L’enseignante d’Aritmancie est une grande dame élancée aux cheveux argentés coiffés d’un chignon serré. Elle a un regard sévère et porte une longue robe jaunâtre. Elle s’avance rapidement jusqu’à l’arrière de son bureau, puis fait face aux élèves.
— Bien, commençons ! lance-t-elle d’un ton autoritaire. Pour la majorité d’entre vous qui êtes de retour, bienvenue en Arithmancie niveau ASPIC. Vous savez déjà que ce cours exige une précision et une rigueur qui font souvent défaut, ailleurs dans le château.
Son regard balaie l’auditoire et s’arrête brièvement sur Malefoy, sans marquer d’émotion. Elle reprend :
— Pour les nouveaux, le principe est simple. Les nombres gouvernent la réalité magique. L’approximation n’est pas tolérée. Si vous n’avez pas suivi le cursus des trois dernières années, votre tâche sera ardue. Vous avez le nombre de BUSE requis, je l’admets. Mais vous devrez combler vos lacunes par vous-mêmes, et rapidement. Je n’adapterai pas mon rythme.
Elle poursuit en expliquant que, cette année, le programme d’Arithmancie ASPIC est entièrement tourné vers l’application et la prédiction avancée. Les élèves commenceront par la théorie de la Résonnance Numérique. D’ici la fin du trimestre, ils devraient être capables de calculer l’efficacité et la stabilité d’un sortilège complexe, avant même d’agiter leurs baguettes. La magie devient une science exacte !
— Pour les anciens élèves, ouvrez vos manuels à la page 30, demande Vector. Pour les nouveaux, rattrapez votre retard ce soir. Nous commencerons le premier calcul dans cinq minutes.
À mi-chemin dans la période de cours, la classe est plongée dans un silence studieux. Seuls les crissements des plumes d’oie sur les parchemins se font entendre.
Après avoir survolé les travaux d’Hermione et d’Eliza avec un léger hochement de tête approbateur, Vector remonte l’allée centrale. Elle se dirige ensuite vers Malefoy. Ce dernier, continue d’écrire, semblant totalement imperméable à la présence de l’enseignante à ses côtés.
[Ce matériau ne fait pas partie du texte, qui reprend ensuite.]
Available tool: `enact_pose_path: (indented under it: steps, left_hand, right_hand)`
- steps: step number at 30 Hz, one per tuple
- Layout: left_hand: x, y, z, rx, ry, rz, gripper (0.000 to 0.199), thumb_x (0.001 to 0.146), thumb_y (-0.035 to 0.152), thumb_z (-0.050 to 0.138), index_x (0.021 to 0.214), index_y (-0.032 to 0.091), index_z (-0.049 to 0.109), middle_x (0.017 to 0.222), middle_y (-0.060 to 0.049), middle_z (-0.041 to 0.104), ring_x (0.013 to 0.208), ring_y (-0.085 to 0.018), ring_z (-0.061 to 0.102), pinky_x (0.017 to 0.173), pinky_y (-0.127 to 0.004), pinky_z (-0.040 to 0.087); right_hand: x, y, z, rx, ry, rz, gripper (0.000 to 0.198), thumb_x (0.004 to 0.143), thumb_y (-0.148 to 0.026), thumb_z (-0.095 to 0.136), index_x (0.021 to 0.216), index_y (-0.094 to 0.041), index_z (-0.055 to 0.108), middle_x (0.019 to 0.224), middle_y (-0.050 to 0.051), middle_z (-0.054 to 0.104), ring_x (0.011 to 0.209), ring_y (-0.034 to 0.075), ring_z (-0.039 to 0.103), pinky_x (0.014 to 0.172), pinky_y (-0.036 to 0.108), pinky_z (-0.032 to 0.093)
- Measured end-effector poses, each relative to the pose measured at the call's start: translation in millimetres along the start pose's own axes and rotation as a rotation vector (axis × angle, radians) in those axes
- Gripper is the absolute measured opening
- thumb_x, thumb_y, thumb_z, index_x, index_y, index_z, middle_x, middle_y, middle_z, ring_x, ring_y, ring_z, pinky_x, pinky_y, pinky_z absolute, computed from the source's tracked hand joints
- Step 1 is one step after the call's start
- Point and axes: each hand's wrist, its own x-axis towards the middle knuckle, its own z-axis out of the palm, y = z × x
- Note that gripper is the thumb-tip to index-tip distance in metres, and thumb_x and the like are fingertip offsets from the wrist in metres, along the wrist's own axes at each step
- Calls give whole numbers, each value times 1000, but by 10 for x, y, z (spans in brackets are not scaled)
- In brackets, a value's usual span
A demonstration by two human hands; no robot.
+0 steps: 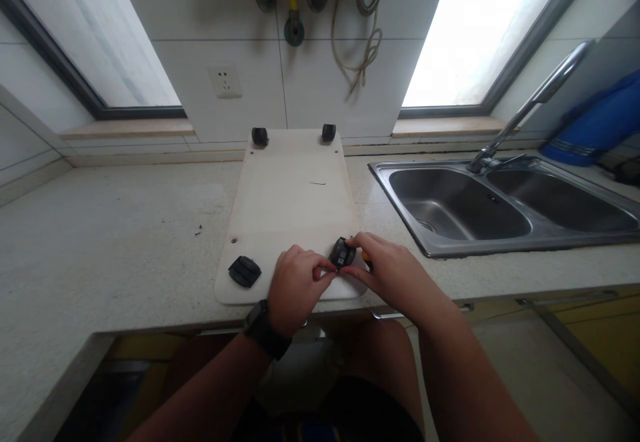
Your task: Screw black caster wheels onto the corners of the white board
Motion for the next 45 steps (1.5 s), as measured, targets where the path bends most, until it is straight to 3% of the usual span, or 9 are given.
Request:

Elle se penche légèrement pour examiner le parchemin du Serpentard. Les chiffres et symboles qu’il a tracés sont précis, avec une méticulosité surprenante. Elle prend quelques secondes pour analyser la méthode qu’il utilise pour résoudre l’algorithme complexe demandé. Contre toute attente, Vector redresse la tête. Sa voix claire et dénuée d’émotion résonne dans le silence de la classe.
— Travail propre, monsieur Malefoy. Votre approche du principe d’harmonie numérique est déjà solidement acquise.
Toute la classe, à l’exception d’Eliza, lève la tête, sous le choc.
— Ce n’est pas possible, chuchotent les élèves.
Malefoy, surpris lui-même par cette reconnaissance, s’arrête d’écrire. Il lève les yeux vers Vector. Un éclair de satisfaction fugace remplace la tension dans son regard.
— Merci, professeur, répond-il à voix basse, mais suffisamment fort pour être entendu de tous.
Pendant que la classe reste figée dans la surprise, Eliza ne peut s’empêcher de sourire discrètement. Elle ressent une admiration sincère pour l’intelligence et le talent dont Malefoy fait preuve. Pour quelqu’un qui n’aurait pas suivi de cours d’Aritmancie avant sa sixième année, voir cette compétence chez lui inspire un respect silencieux.